## Analysis of Irish Dairy Product Production and Consumption in comparison to EU Member States, regarding the rise of non-dairy product Production and Consumption in particular

This analysis aims to analyse the production and consumption of dairy products within Ireland and the impact of increasingly popular alternatives on the population's impression of dairy products. This analysis will be performed through the comparison of Ireland's situation with an EU member state with a similarly sized dairy market and output. 

Sentiment analysis will be performed to explore the apparent increase in public interest in non-dairy alternatives in recent years, and its impact on dairy product sales and consumption.

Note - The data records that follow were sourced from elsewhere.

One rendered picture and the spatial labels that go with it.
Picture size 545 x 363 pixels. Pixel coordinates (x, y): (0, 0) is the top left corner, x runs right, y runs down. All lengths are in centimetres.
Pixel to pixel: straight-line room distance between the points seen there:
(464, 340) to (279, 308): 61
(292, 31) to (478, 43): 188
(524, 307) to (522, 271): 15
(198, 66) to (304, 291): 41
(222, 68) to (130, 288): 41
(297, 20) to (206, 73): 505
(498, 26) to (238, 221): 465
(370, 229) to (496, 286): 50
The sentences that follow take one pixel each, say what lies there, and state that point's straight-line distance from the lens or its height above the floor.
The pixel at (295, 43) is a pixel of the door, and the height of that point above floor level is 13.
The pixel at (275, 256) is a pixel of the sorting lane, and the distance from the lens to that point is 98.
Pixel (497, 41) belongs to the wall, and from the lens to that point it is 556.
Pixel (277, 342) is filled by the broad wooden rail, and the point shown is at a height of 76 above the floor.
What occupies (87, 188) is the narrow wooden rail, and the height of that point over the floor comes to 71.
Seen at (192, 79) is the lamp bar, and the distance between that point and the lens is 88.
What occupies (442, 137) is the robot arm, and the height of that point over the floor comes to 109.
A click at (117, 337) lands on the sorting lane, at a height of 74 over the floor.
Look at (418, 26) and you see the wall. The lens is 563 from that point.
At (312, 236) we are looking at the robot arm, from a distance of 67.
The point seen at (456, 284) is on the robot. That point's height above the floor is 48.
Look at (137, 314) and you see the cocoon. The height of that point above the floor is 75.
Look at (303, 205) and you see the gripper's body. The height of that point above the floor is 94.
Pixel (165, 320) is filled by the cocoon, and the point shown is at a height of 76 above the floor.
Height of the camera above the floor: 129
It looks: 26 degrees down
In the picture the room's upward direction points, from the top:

Additionally, forecasting will be performed to best characterise the future behaviour of the investigated trends, such as the downturn in the consumption of dairy milk.

## Import Required Libraries

In [1]:
#Commonly used libraries for plotting, statistical analysis and data analysis.
import pandas as pd
import numpy as np
import matplotlib.pyplot as plt
from datetime import datetime

import warnings
warnings.filterwarnings('ignore')

import seaborn as sns
from pandas import DatetimeIndex
from scipy.stats import poisson

#SKLearn is a widely used machine learning library that offers a host of abilities.
from sklearn.model_selection import train_test_split
from sklearn.metrics import r2_score, mean_squared_error, mean_absolute_error,explained_variance_score
from sklearn.linear_model import LinearRegression,Ridge
from statsmodels.tools.eval_measures import mse, rmse
from sklearn import preprocessing
from sklearn.preprocessing import StandardScaler
from sklearn.metrics import confusion_matrix
from sklearn.model_selection import (GridSearchCV, cross_val_score)
from sklearn.neighbors import KNeighborsClassifier
from sklearn.metrics import classification_report

## Notes on Licensing of Data

## Data Sourced from FAO

"FAO encourages you to use FAO databases for research, statistical, and scientific purposes. You may access, download, create copies and re-disseminate datasets subject to these Dataset terms.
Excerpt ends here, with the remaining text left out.